V7 Labs raises $3 million to empower AI teams with automated training data workflows

Alberto Rizzoli and Simon Edwardsson, Co-founders of V7. Labelled with V7's Auto-Annotate

London, UK - 18 December 2020. V7 Labs, the computer vision platform trusted by hundreds of customers including Tractable, GE Healthcare and Merck, today announced the closing of a $3M Seed round led by Amadeus Capital Partners, joined by Partech, Air Street Capital, and Miele Venture Capital.

Founded in 2018 by Alberto Rizzoli and Simon Edwardsson, V7 Labs's platform accelerates the creation of high-quality training data by 10-100x. V7 accomplishes this by giving users the ability to build automated image and video data pipelines, organize and version complex datasets and train and deploy state-of-the-art vision AI models while managing their lifecycle in production.

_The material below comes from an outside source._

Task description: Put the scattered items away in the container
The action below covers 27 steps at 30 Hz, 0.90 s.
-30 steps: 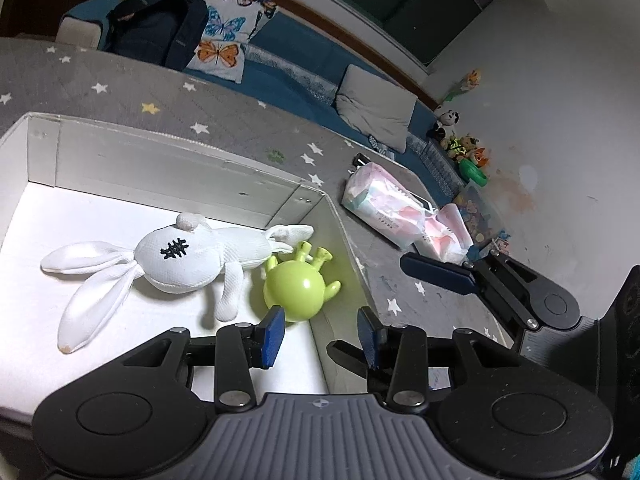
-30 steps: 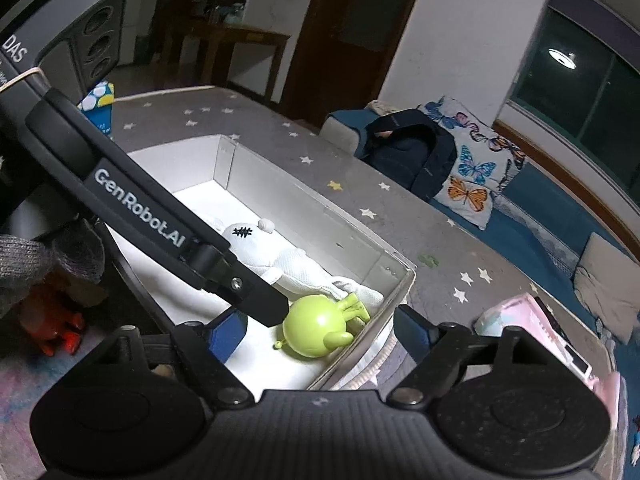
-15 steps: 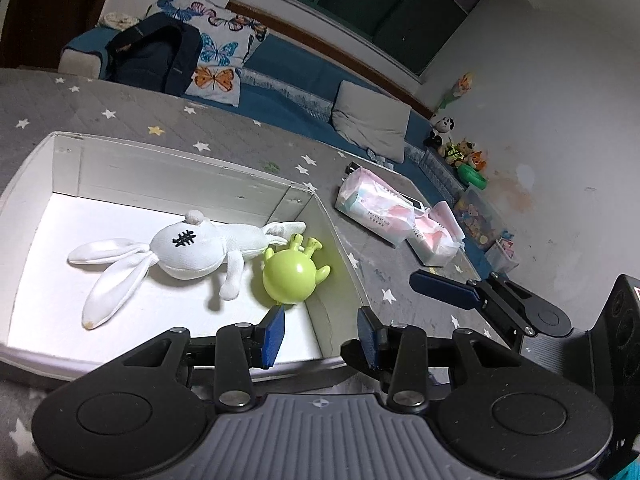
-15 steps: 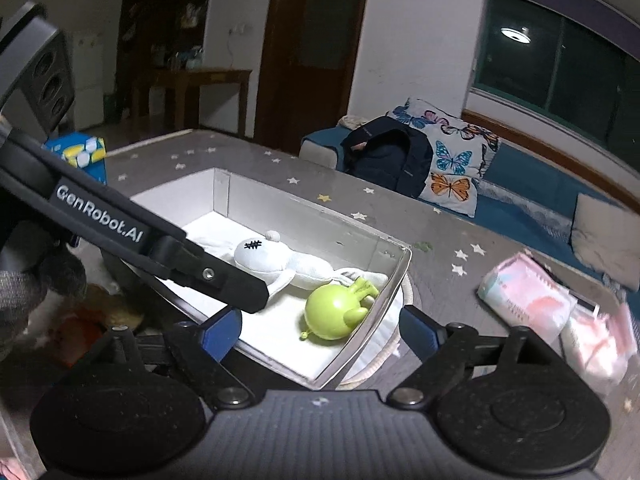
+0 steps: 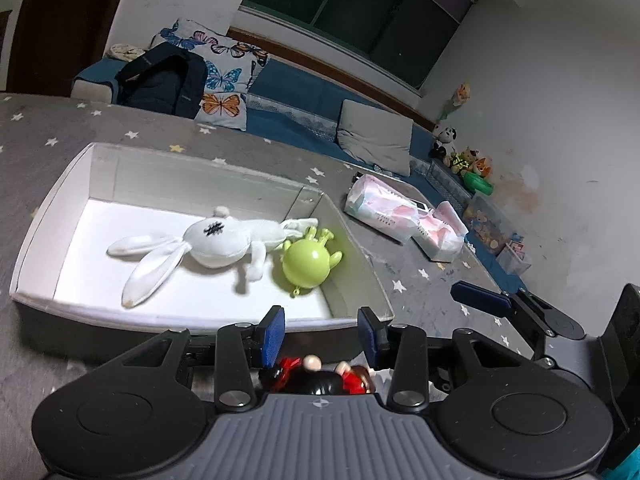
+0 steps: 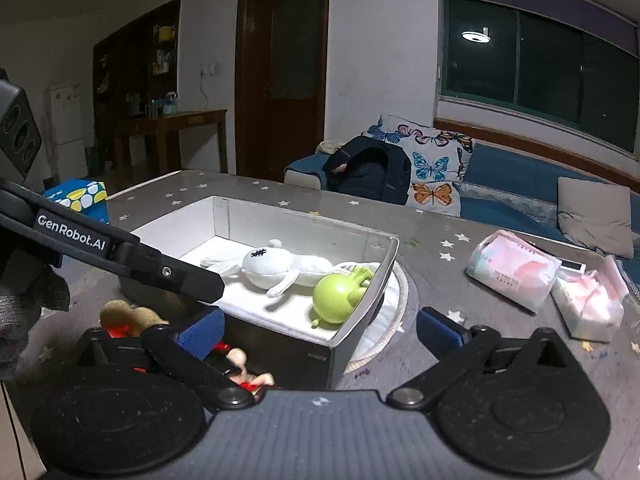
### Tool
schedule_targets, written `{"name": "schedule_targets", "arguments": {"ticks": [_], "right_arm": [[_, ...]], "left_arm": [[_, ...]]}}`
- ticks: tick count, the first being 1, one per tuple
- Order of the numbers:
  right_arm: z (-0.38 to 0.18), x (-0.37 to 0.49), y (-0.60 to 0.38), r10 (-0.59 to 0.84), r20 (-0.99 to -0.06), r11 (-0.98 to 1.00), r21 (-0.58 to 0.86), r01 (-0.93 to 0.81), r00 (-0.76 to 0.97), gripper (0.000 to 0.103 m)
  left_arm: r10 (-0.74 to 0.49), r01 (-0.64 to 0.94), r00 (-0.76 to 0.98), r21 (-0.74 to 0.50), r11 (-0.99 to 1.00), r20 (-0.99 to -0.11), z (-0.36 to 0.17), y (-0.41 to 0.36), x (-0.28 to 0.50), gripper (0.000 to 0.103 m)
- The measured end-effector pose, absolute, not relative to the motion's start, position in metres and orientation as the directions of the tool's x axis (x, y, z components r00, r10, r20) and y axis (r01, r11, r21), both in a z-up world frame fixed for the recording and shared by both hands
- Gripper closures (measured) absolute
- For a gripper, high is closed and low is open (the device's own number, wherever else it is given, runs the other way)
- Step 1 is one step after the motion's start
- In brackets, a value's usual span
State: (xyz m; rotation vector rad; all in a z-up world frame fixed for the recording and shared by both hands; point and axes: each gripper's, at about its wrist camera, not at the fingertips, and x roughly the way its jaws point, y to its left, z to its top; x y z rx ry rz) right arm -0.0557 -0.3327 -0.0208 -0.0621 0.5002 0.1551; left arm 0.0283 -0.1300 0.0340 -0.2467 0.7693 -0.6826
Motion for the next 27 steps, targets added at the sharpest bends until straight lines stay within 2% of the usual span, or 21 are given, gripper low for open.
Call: {"name": "schedule_targets", "arguments": {"ticks": [17,27], "right_arm": [[-0.054,-0.072,-0.330,0.180,-0.465,0.982,0.132,-0.133,0.867,0.000],[-0.075,-0.066,-0.323,0.192,-0.509,0.976,0.189,-0.108,0.839,0.000]], "left_arm": [[-0.649,0.396,0.455,-0.514,0.761,-0.610,0.003,-0.116,0.027,0.061],[-0.657,0.363,0.434,-0.548,0.753,-0.616,-0.005,-0.114,0.031,0.061]]}}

Data-first approach to building robust AI systems

AI is proliferating throughout industries and requires companies to continuously collect, organise and label image data so that AI models may adapt to new scenarios, camera models or objects. Previously, AI companies would build these systems in-house, having to maintain them alongside rapid developments in machine learning. They are now switching to V7, which has condensed into a single SaaS platform best practices for organising datasets, labelling them autonomously and monitoring the status of AI models.

The ML-Ops opportunity

“The story of the last 5 years for AI-first companies has been one of rapidly evolving tooling and infrastructure best practices. The very best AI-first companies are now moving from their home-grown data annotation, versioning and model lifecycle management tools to V7’s SaaS platform because it abstracts this complexity and exposes industry best practices. Companies can now iterate faster and have confidence in the robustness of their production models by building on V7.” Nathan Benaich, General Partner, Air Street Capital

For machine learning companies to grow, the task of labelling data is the tip of the iceberg. Once an AI training image is labelled, the information representing "what it teaches" is stored as a faceless code file. The world's best AI teams know their data through and through, and want to inspect each training and test sample to identify bias, outliers and over/under representation.

V7 enables monitoring this data's life cycle, as it gets captured, automatically labelled using AI or humans, and sent off to further improve an AI's learning.

V7's largest areas of growth is in healthcare data, thanks to its support for medical imaging, whilst the largest by volume are expert visual inspection tasks, ensuring that power lines, oil pipelines and other integrity-critical infrastructure do not present rust, leaks or damage.

Next year, V7 will expand its team and feature-set to support the success of its customers.

Automating annotation

V7's platform offers a uniquely powerful capability called Auto-Annotate, which can segment any object to turn it into an AI-learnable annotation. Auto-Annotate is trained on over 10 million images of varying nature, curated by V7 to be of high accuracy. This way it can work on anything ranging from medical images like x-rays, to satellite imagery and damaged cars.

Auto-Annotate is the most accurate AI for automated segmentation of any arbitrary object, recently benchmarked on popular computer vision datasets and performing 96.7% IoU score on Grabcut using 2 clicks, and 90.6% on the DAVIS challenge with 3.1 clicks.

"If the proliferation of ML has taught us anything, it is that turning your AI data's lifecycle into a flexible end-to-end workflow is key. This is exacerbated by the growth of deep learning models in production and an increasing demand for automation. V7 is building the finest platform for training data out there, with built-in AI models that outclass the previous state-of-the-art. We're excited to back the team as it brings its new product releases to market." Pierre Socha, Partner, Amadeus Capital Partners

Auto-Annotate's results on a challenging DAVIS 2016 challenge image

Auto-Annotate's live demonstration on aerial imagery

Auto-Annotate on hospital video understanding dataset

https://www.youtube.com/watch?v=SvihDSAY4TQ&feature=emb_title

Auto-Annotate, which runs in the cloud 24/7, produces the equivalent output of 500 full-time labelling workers on an average day.

A digital pathology image used in cancer research, residing on V7.

The platform enables 12 types of annotation and unique scientific data formats, like DICOM medical imaging, SVS (used in digital pathology, which can reach sizes of 100,000 pixels squared) and 4K video. Machine learning teams can add hundreds of polygon annotations to represent objects in their training data on V7, which can hold over 2 million data points in a single image without lag on a common web browser.

Dataset inspection and project management - an unseen need

V7 gives the chance to ML teams to search through million-image datasets for their image data to visualize their labels. Datasets can be versioned to exclude potentially biasing samples, and every label added is logged to keep an accurate record of the evolution of training data.

The dataset management also enables customizable flows through which each image will go, as humans or AI models apply labels, before an image can be considered complete and ready for training. All datasets start with a largely human-driven annotation flow, and automate introducing AIs as the training data expands.